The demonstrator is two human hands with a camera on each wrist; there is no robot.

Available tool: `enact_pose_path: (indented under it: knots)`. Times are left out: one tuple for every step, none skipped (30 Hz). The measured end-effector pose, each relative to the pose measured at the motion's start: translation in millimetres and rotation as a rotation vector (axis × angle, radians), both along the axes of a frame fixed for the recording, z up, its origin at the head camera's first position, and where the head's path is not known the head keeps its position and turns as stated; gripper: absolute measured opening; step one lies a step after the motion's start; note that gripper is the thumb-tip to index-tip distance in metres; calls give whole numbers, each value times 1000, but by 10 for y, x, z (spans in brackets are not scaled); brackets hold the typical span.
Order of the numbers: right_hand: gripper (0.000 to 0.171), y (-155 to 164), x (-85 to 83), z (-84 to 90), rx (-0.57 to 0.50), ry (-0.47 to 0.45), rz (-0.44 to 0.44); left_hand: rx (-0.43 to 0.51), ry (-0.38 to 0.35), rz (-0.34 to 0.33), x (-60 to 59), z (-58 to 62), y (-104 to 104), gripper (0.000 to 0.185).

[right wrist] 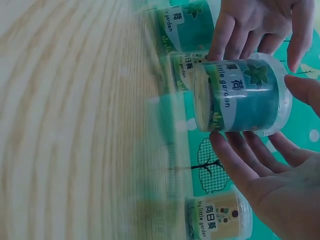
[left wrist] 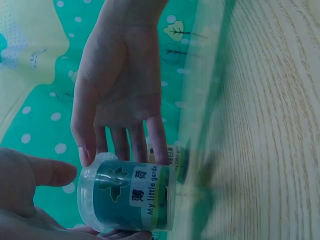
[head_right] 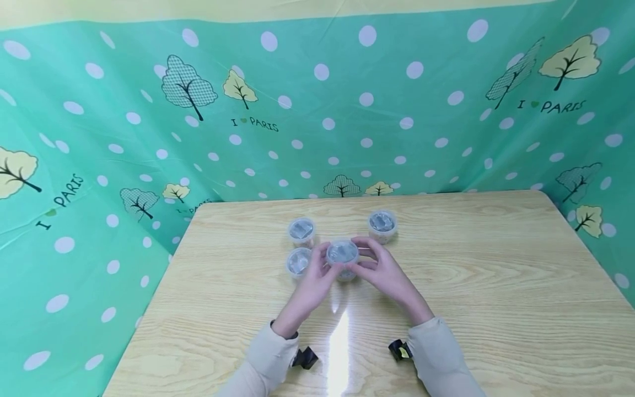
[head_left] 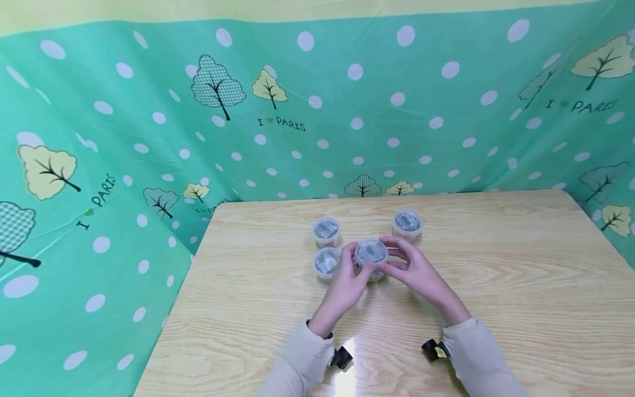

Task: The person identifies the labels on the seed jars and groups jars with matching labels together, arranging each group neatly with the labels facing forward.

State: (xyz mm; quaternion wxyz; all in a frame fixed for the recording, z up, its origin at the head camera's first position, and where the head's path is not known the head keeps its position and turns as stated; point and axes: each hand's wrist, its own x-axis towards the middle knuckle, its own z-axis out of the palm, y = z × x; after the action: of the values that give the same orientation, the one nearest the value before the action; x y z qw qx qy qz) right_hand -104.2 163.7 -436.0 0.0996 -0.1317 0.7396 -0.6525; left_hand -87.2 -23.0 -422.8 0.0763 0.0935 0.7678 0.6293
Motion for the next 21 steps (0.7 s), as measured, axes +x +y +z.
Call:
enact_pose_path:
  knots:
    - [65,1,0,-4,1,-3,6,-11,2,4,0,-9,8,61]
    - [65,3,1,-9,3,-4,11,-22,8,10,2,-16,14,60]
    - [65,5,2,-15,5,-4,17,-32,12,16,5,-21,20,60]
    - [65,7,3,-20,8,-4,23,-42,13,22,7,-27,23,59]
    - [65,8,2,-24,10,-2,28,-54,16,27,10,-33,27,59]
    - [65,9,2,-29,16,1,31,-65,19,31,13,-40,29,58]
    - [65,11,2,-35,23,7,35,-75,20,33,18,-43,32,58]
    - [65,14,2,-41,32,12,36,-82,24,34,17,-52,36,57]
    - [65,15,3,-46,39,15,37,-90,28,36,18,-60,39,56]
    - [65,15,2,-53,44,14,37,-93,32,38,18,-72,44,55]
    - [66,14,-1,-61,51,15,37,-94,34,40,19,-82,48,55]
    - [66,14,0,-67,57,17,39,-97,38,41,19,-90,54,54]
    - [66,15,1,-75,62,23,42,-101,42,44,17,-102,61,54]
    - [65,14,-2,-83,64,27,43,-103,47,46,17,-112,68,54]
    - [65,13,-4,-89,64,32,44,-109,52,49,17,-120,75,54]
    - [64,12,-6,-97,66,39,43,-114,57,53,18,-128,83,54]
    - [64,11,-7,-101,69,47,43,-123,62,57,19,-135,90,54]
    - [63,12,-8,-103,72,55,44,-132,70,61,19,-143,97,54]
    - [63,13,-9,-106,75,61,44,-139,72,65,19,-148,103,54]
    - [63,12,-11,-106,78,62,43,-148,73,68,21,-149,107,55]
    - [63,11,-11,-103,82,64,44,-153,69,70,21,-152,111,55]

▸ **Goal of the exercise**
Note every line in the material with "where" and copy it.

▸ **Task answer**
Available tool: `enact_pose_path: (indented under it: knots)`. Times are left out: one tuple for every step, none skipped (30 Hz). The measured end-effector pose, each relative to the pose measured at the motion's start: translation in millimetres and rotation as a rotation vector (axis × angle, radians), both along the axes of a frame fixed for the recording, z up, its origin at the head camera's first position, and where the head's path is not known the head keeps its position and turns as stated; gripper: absolute measured opening; step one lies a step after the motion's start; note that gripper is the thumb-tip to index-tip distance in metres; calls give whole numbers, each value times 1000, but by 10 for y, x, z (spans in brackets are not scaled); brackets hold the typical span.
State: (xyz mm; quaternion wxyz; all in a frame fixed for the recording, z up, its origin at the head camera's first position, and where the head's path is not known the head keeps its position and turns as stated; point and axes: each hand's wrist, its own x-axis towards the middle knuckle, its own z-axis out of the palm, y = z × x; after the action: of the values that give the same orientation, the one nearest the value before the action; x y z qw qx qy qz) right_hand -104.2 163.7 -436.0 0.0996 -0.1317 0.7396 -0.6525; left_hand -87.2 -23.0 -422.8 0.0763 0.0935 0.7678 0.6293

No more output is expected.